陈哲并不接她话茬,他也不是雏儿,蓝茯苓面目楚楚、语气温婉,可既然都通了她下身牝道,自然也能感到她这心中有几分真情实意……这美妇一爬上塌就心急火燎,那举止动作与其说是为了床笫之乐,倒更像是在图谋陈哲的精华,用尽了手段只想让陈哲早早交货,多半还真是专为渡种而来。
可惜蓝茯苓终是高估了自己的本事,她与罗知喜两人一同上阵,各自泄过一回也没能让陈哲尽兴。
这青瑶女子个个风骚不假,然而体质却都敏感易泄,陈哲这两日也睡过几人了,真是一个能打的也无。
或许也是想到此节,蓝茯苓的脸上终于是遮不住露出两分不忿,看向陈哲胯间:“你这冤家也是,恁的坚挺……”
陈哲下身处,罗知喜仍在埋头卖力,她那冷冰冰的模样果然只是外表,那张小嘴里比温柔伶俐的蓝茯苓都暖热,刚刚泄完身就强撑起精神低头换一张嘴继续吞吐,瞧她这副模样,也难怪丈夫死的比蓝茯苓还早几年。
“知喜且歇歇吧。”陈哲冲着蓝茯苓努努嘴:“茯苓你也躺了许久,且看你本事咯。”
罗知喜还有些恋恋不舍,蓝茯苓不和她客气,爬过去从她口中夺过陈哲的分身,骑到陈哲身上,掰开还红胀水润的下体就把那粗长的肉棍儿一吞到底。

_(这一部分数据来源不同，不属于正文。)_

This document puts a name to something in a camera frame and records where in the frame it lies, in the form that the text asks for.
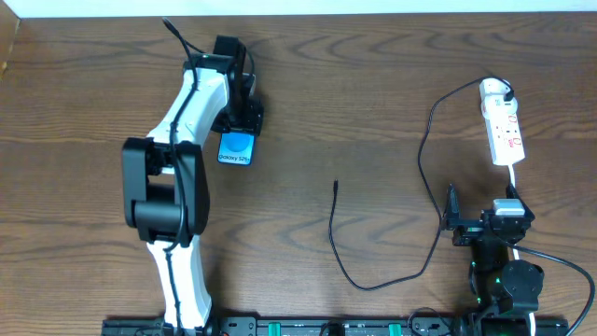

蓝茯苓这会儿本没歇够,好在她这身年纪亦不白活,懂得若再张旗鼓与陈哲硬桥硬马正面交锋,只怕是比适才败的更快,于是便开始在陈哲身上扭动腰肢,下身大腿夹着陈哲双胯缓缓发力,盆骨打起了旋儿,让花径含着陈哲的分身在那软肉堆里磋磨,上身俯趴,胸前一对玉脂团儿在陈哲胸腹间拖曳厮磨。
罗知喜也不曾偃旗息鼓,一条灵舌缓缓下移,自陈哲两条大腿一路向下,最后捉起陈哲一足,逐一舔吮起他五根脚趾来。
两人这番迂回挑逗起了效果,各施本领细细磨了大半柱香,陈哲被她们磨的欲念高炽,兽性一起,起身按住蓝茯苓不管不顾地大力挞伐起来。
蓝茯苓并无蓝娅珞那般越是粗鲁凶猛便越坚韧耐久的体质,陈哲腰胯一阵龙腾虎跃,不过二三百棍的功夫,呜呜嘤啼不止的蓝茯苓便咬着陈哲的肩头又丢了身子。
推开软倒无力的蓝茯苓,陈哲又拉过罗知喜。
这冰美人的冷是装出来,性子里的硬倒是真的,此时攻守易势,她便弃了上一回骑在陈哲身上时的妩媚多姿,美目眯起,秀眉轻颦,一排贝齿咬着下唇,一声不吭两腿一曲硬挺细细腰肢生扛陈哲的猛攻。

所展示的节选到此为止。